どくたまの独り言 Part2

どくたまによる、どくたまのための、徒然なる独り言。

『山寺の和尚さん』の歴史

訳あって、童謡『山寺の和尚さん』のことを、ちょっと調べたので。
自分用のメモというか備忘録として記載。

きっかけは『山寺の和尚さん』の歌詞って、猫イジメじゃないの?という、某ラジオ番組での放送。
もとが童謡だし、なにかいわれがあるだろうと、ちょと調べてみた。

太田信一郎著『童謡を訪ねて』(ISBN-13: 978-4938607586)や、
尾原昭夫著『日本のわらべうた』(ISBN-13:978-4861454035)によると。

この『山寺の和尚さん』は、もともと江戸時代の手まり歌、『ぽんにゃん節』がベースになっていて。
この『ぽんにゃん節』が、各地に広まる中で、色々と歌詞の派生があったようだ。
例えば、
『山寺のぉ、和尚さんは、猫がお好きで、猫をかんぶくろ(紙袋)へ押し込んで、ちょいと押しゃ、ニャンと鳴く、おニャンニャンニャンニャンと鳴く、まずまず一貫貸しましたぁ』
とか、
『ひとり坊さんさみしかろ、猫をかんぶくろ(紙袋)へおっぺしこんで、ポポポンポンと突きゃ、おニャンニャンニャンと鳴く、まずまず一貫貸し申した』
など、元歌の多くは、袋に入れた猫を、チョンチョンと突く、押す程度の物であったようだ。

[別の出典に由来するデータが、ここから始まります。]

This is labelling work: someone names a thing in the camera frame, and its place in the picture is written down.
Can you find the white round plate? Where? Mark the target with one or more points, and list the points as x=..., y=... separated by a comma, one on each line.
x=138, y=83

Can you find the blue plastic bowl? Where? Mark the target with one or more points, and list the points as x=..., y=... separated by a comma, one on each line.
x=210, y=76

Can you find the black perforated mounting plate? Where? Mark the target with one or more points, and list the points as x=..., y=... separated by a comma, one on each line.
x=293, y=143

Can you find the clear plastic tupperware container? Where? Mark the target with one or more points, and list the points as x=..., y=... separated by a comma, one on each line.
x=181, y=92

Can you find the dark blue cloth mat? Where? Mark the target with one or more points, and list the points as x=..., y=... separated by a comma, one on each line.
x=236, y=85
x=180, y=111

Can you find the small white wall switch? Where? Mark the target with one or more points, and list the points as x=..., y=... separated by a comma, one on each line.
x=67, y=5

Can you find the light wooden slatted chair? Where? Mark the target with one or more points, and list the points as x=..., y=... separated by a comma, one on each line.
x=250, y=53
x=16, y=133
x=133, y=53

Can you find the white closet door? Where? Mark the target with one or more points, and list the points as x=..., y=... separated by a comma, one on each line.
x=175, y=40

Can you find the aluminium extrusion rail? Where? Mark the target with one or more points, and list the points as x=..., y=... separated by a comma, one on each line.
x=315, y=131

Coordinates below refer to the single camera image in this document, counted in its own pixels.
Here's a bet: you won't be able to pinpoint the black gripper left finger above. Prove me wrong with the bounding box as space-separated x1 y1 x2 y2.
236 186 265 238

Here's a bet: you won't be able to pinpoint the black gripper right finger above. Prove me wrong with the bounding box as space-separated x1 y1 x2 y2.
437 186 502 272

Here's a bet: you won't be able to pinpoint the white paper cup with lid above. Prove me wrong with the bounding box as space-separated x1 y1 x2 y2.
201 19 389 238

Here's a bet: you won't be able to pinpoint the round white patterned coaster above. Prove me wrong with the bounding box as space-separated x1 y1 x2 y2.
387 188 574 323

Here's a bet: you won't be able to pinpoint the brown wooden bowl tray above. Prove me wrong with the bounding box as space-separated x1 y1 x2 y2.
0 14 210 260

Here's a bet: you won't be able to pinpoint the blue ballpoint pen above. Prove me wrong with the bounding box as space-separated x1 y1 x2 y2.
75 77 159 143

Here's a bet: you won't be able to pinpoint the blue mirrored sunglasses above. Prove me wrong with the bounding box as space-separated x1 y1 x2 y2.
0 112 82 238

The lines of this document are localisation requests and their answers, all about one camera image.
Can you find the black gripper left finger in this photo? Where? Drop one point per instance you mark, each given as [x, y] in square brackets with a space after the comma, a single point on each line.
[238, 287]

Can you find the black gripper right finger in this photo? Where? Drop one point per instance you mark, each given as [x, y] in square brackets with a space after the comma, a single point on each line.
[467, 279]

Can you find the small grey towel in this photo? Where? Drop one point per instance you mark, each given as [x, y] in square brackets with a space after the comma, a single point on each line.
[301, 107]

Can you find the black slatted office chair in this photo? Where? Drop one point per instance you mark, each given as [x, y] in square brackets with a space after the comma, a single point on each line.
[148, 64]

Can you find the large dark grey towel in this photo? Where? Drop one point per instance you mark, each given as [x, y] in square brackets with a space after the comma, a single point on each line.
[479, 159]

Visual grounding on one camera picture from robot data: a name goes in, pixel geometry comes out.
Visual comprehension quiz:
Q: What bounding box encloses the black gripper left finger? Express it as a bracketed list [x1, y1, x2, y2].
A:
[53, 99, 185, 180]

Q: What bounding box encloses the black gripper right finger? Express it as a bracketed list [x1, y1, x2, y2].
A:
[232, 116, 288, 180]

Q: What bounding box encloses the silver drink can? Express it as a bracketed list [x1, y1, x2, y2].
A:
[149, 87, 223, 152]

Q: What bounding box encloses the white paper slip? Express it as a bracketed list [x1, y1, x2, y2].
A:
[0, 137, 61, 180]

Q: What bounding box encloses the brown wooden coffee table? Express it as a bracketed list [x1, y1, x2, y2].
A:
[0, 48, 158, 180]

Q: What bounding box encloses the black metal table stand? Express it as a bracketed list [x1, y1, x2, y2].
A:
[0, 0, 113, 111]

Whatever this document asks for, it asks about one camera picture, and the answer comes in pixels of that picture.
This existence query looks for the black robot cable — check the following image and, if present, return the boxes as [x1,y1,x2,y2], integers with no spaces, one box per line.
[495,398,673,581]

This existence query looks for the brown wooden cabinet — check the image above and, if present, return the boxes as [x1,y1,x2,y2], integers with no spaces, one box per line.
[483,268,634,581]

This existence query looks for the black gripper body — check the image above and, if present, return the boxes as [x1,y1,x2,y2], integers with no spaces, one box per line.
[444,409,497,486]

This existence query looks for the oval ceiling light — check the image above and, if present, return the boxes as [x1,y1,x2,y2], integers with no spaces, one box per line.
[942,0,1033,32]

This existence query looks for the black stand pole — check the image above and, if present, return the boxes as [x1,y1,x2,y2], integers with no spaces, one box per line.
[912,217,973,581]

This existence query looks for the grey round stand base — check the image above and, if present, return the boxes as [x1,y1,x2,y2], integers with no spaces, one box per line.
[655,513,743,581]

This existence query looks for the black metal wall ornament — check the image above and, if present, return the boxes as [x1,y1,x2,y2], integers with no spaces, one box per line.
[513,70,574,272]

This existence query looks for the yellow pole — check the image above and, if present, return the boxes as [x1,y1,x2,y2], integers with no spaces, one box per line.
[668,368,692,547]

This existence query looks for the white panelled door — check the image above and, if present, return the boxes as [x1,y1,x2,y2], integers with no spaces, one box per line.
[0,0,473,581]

これが、現代に伝わるような歌になったのには、明治期の上方の落語家、『桂しん吾(新吾)』が関係している。

桂しん吾は、桂文枝、もしくは二世 曽呂利新左エ門(にせ そろりしんざえもん)の弟子と言われていて。明治20年ころに、上方で活躍した、噺の他、甚句などの唄が上手い、人気のある噺家であったようす。
この桂しん吾が、『ぽんにゃん節』をベースに歌詞を改作し、歌舞伎役者の様な声色で
『山寺の和尚さんは、鞠は蹴りたり鞠はなし、猫を茶ン袋にどし込んで、ポント蹴りゃ、ニャンと啼く、ニャンニャンと啼くきゃ山寺の・・・』
と、新京極の寄席で唄ったのがウケて。他の噺家が、これを真似たり、レコードになったりしたのが、世に広まるきっかけだとされている。
その後、『オトナの戯れ歌』としてこの歌が歌い継がれ。
昭和12年に『和製ジャズ』として、中野リズムボーイズが歌いレコード化された『山寺の和尚さん』(作詞:久保田宵二、作曲:服部良一)が大ヒット。
これが後に童謡として歌われるようになった、、、というのが、『山寺の和尚さん』の真相のようだ。

だから、元をたどれば。
和尚さんと猫が、ツンツンつつき合う、なんとも微笑ましい姿の唄が。
オトナの戯れ唄、ジャズとして発展する中で、歌詞が変遷していった。。。
そんなところに、この歌が、童謡らしからぬ所以があるようだ。
と、ここまで調べて。フムフムなのである。